After two false starts, he won the race in a mediocre 9.97s (-0.3 m/s wind), 0.21 seconds slower than his best mark under anti-doping controls and 0.39 seconds off Usain Bolt’s world record — his stated target — and then insulted his five rivals, athletes drenched in substances at the twilight of their careers who did not miss the chance to show off spectacular bodybuilder physiques. “Man, they need to do better than that. They need to train a little harder. They need to step it up and give a little more,” he said, looking angry even though he had just pocketed $250,000 for a sub-10-second performance. “Did you see that? A lot of false starts, a lot of jumps, a lot of people who do not want to run the heats and all that. They have to do better than that.”
Neither Kerley, wearing white Nike ultras, nor any other participant sported recognizable branded sportswear. Anonymous shirts. Behind them, a neon sign read: “Because you know there’s more, live enhanced.” And on the screens, an ad: “Build your enhancement protocol at enhanced.com.” An incitement to consumption and self-medication on the sales platform that underpins the Enhanced Games. A trivialization of doping and its health risks.
Between events, the stream featured Bryan Johnson, one of the techno-capitalists financing the venture who presents himself as an expert in human enhancement. Anti-aging missionary Johnson, 48, is a pale figure under a UV-protective umbrella (“90% of the physical aging of the skin is due to the sun,” he explains; “This is a UV-protective umbrella that protects me”), a venture capitalist and, according to Wikipedia, founder and former CEO of Kernel, a company that makes devices to monitor and record brain activity, and founder, chairman and CEO of Braintree, a mobile and web payments company for e-commerce businesses acquired by PayPal for $800 million in 2013. He boasts of being “the most measured man in history, with 1.5 billion data points collected continuously from his body” through hundreds of wearable devices.

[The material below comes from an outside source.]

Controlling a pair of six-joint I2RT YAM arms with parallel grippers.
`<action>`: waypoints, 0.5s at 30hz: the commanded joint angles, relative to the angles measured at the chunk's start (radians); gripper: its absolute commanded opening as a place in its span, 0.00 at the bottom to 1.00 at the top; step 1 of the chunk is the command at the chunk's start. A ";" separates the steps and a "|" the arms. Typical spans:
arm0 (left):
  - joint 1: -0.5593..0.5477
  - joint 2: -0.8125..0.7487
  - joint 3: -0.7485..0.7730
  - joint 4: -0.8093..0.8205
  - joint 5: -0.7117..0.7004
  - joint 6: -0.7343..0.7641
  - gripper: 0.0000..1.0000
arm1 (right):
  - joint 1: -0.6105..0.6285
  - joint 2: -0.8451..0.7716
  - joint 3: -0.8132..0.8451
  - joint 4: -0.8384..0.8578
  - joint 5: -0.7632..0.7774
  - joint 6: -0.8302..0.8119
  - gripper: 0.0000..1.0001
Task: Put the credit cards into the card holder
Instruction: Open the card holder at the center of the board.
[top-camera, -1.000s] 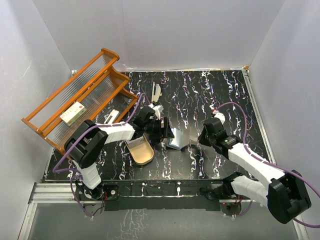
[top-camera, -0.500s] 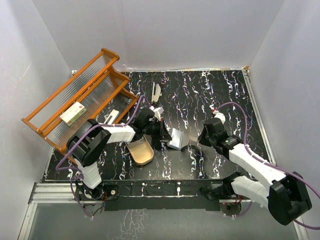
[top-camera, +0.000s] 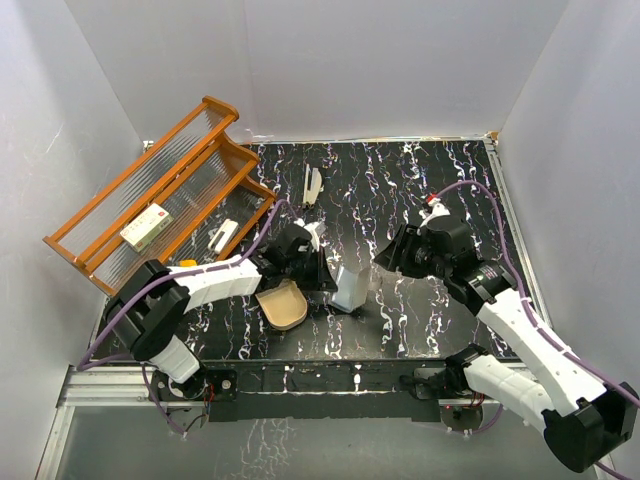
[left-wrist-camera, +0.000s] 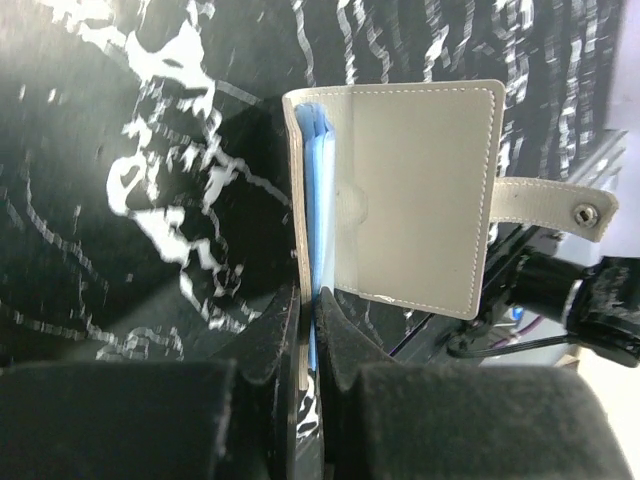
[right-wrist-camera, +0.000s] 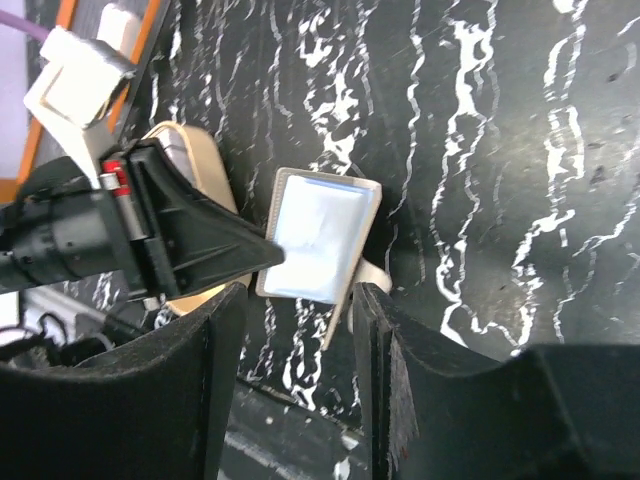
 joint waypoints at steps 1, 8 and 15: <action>-0.056 -0.078 0.048 -0.244 -0.152 0.009 0.00 | 0.007 -0.030 0.026 0.067 -0.135 0.057 0.45; -0.100 -0.111 0.081 -0.323 -0.235 -0.012 0.00 | 0.075 0.055 -0.024 0.213 -0.180 0.130 0.43; -0.116 -0.107 0.094 -0.367 -0.276 -0.039 0.00 | 0.213 0.207 -0.047 0.310 -0.054 0.179 0.38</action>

He funds the anti-aging Blueprint project under the motto “not to die.” And he talks about testosterone, growth hormone, EPO, and amphetamines as if they were aspirin — drugs from which he profits. “More than 90% of participants have taken testosterone, which helps them develop muscle. It gives more strength and better recovery,” he explained to the delighted hosts with graphics showing how IGF-1, an insulin-like growth factor, helps burn fat.
“Human growth hormone helps repair and recovery. EPO is not usually used in sprint sports, but in reality athletes use it to increase capacity during training. And then some athletes use Adderall [amphetamines to boost concentration and training capacity]. And, regarding body composition, they seek explosive energy, perfecting every part of their tissue to have the necessary explosive power. That means being lean, gaining muscle, and having the ability to win."